Preference shares are a long term source of finance for a company. They have elements of both Equity shares and Debts.
Preference shares are those shares of a company with dividends that are paid out first to their shareholders before dividends on equity shares are issued. In other words, these are shares which are preferred over equity shares in payment of surplus or dividend.
The preference shareholders have a preferential right to receive dividend at a fixed rate before any dividend is paid on equity shares. Also, in case of winding up ore liquidation of a company, preference shares have a right to return on capital before that of equity shares but after bondholders and creditors. Preference shares also carry some more rights such as right to participate in excess profits after dividend has been paid to equity shareholders.
Preference Shares vs Equity Shares
Dividend: Preference shares enjoy dividend at a fixed rate while for equity shares, the dividend payout may vary depending on the profits of the company. The dividend payout to equity shares may be higher or lower than that paid on preference shares as the rate of dividend is not fixed for equity shares. It all depends on the profits or losses that the company incurs.
Liquidity: Preference shares are not liquid shares as they are not traded on stock exchanges. Equity shares, however, are highly liquid.
Preferential rights: Preference shares enjoy preferential rights to receive dividends before it is paid to equity shareholders. Equity shareholders receive dividends only after preference shareholders are paid their dividend.
Upon winding up/ Liquidation: Preference shares carry a right to return on capital before equity shares, giving more safety to a preference shareholder. Equity shareholders will be paid only after preference share capital is fully paid.
Voting rights: Preference shares carry no voting rights in the general body meetings of the company. Equity shares carry voting rights in company meetings.
Participation in management: Preference shares carry no right to participate in the management of the company while equity shares entitle their holders to the right to participate in the management of the company.
Types of Preference Shares
There are various types of preference shares based on their structure, maturity terms, nature of dividend payments, etc. Some of the common types of preference shares are as follows:
Cumulative and Non- Cumulative Preference Shares– Cumulative preference shareholders will not lose anything even at the time of inadequate profit of the company. The dividend arrears will get accumulated and be paid to them in the future. However, in the case of non- cumulative preference shares, the company can skip the dividend in any year where it has incurred losses.
Convertible and Non- Convertible Preference Shares– Convertible preference shares posses an option or right whereby they can be converted into ordinary equity shares at a future date on the fulfillment of some agreed terms and conditions. Non- convertible preference shares do not have the option to convert into equity shares but possess all other characteristics of a preference share.
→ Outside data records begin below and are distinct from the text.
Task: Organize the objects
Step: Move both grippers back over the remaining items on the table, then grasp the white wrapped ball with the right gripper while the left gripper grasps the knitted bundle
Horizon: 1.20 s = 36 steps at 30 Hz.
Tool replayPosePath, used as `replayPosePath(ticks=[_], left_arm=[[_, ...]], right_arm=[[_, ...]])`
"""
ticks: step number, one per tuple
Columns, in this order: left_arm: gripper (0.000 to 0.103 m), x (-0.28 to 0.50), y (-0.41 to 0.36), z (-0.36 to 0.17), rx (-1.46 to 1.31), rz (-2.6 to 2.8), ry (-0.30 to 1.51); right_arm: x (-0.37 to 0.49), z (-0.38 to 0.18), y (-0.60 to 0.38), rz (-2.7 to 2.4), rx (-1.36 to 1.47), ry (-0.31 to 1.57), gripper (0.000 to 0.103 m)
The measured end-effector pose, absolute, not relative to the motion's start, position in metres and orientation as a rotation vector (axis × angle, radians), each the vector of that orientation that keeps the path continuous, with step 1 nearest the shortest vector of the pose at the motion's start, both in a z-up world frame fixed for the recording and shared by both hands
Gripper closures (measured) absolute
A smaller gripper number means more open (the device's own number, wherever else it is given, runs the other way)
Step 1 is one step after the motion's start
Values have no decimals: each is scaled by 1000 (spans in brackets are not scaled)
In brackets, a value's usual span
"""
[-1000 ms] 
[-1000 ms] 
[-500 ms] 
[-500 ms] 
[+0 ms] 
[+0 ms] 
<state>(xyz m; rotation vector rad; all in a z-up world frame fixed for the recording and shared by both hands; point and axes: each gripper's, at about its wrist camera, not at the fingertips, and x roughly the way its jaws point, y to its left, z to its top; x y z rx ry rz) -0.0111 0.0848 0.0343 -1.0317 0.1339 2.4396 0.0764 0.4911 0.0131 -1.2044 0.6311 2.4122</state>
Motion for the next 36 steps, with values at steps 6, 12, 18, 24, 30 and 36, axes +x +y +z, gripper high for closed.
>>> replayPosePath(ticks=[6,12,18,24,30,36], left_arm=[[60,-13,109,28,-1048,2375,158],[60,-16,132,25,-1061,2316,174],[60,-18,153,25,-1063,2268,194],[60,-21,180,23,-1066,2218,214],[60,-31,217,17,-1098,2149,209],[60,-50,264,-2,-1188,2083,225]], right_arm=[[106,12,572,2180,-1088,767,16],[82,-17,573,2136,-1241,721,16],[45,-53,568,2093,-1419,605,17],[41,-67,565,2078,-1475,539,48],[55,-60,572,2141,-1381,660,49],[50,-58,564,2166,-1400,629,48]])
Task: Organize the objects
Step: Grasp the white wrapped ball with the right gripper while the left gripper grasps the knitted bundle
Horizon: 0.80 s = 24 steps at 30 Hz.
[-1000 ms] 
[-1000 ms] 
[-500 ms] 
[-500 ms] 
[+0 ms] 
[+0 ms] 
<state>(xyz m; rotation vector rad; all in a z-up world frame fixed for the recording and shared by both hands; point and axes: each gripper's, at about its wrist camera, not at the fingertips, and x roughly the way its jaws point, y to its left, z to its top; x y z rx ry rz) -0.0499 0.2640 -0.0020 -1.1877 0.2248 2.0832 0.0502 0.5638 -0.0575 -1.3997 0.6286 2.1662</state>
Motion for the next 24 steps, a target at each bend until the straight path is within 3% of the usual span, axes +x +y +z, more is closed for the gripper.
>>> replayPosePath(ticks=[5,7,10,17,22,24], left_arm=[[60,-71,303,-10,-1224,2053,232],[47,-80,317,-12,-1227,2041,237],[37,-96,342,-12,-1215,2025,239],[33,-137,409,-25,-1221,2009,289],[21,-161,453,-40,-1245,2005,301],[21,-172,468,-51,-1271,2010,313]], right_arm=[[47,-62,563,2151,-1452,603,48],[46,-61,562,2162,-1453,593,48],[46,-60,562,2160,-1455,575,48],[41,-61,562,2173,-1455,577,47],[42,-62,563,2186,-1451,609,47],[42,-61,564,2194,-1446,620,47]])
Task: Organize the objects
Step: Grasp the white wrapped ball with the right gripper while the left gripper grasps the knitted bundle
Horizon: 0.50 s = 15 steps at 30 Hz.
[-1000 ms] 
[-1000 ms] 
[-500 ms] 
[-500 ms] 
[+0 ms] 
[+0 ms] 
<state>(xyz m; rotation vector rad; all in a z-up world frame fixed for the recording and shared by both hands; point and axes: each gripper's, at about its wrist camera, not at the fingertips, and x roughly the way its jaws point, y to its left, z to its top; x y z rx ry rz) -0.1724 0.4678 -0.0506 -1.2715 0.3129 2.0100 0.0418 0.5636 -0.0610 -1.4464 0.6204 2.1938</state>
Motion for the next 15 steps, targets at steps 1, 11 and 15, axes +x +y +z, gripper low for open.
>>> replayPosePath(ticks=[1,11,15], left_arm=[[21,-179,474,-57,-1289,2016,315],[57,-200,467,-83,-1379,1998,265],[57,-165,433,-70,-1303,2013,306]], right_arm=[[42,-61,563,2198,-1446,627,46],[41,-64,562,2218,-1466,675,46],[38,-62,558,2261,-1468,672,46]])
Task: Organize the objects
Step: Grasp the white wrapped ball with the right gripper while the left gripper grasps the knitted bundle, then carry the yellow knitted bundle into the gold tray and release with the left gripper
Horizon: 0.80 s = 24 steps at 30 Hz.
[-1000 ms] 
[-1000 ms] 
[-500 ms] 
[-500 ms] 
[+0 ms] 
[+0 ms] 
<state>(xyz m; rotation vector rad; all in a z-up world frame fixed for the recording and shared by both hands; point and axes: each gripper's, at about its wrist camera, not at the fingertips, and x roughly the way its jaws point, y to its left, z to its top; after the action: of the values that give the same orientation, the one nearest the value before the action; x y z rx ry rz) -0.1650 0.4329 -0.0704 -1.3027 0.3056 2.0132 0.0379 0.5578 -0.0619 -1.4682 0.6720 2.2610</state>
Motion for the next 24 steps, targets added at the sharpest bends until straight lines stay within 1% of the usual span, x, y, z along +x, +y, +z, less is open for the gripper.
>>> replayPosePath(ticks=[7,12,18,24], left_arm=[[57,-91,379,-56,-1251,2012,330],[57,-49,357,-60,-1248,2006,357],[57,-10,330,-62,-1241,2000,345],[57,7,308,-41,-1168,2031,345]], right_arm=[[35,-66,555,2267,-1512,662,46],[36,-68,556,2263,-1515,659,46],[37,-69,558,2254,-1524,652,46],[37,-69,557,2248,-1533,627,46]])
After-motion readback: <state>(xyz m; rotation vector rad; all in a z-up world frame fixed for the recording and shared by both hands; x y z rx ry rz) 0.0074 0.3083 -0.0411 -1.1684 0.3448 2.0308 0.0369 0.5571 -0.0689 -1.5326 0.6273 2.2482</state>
Redeemable and Irredeemable Preference Shares– Redeemable preference share carries a maturity date on which date the company will repay the capital to the preference shareholder. Dividend payment thereon on those shares will be discontinued. Irredeemable preference shares do not carry any maturity date. However, like any other preference share, they enjoy priority in payment of both dividend and capital over the equity shares. Since there is an absence of maturity date, they are also known as perpetual preference share capital.
Participating and Non- Participating Preference Shares– Participating preference shares have an additional benefit of participating in profits of the company apart from the fixed dividend. Of course, the agreement will carry terms and conditions to this and may vary from case to case. Non- Participating preference shares do not carry any additional benefit of participating in profits of the company after the dividend payout.
Preference shares are offered as part of the share capital. The dividend income on these shares is tax free in the hands of the investors. However, the company has to pay a dividend distribution tax. Before investing on preference shares, one should look at the company’s past profitability and dividend payouts and how the company plans to use the funds from the issue. My next post will carry further information on the next important instrument of the stock market, i.e, Bonds.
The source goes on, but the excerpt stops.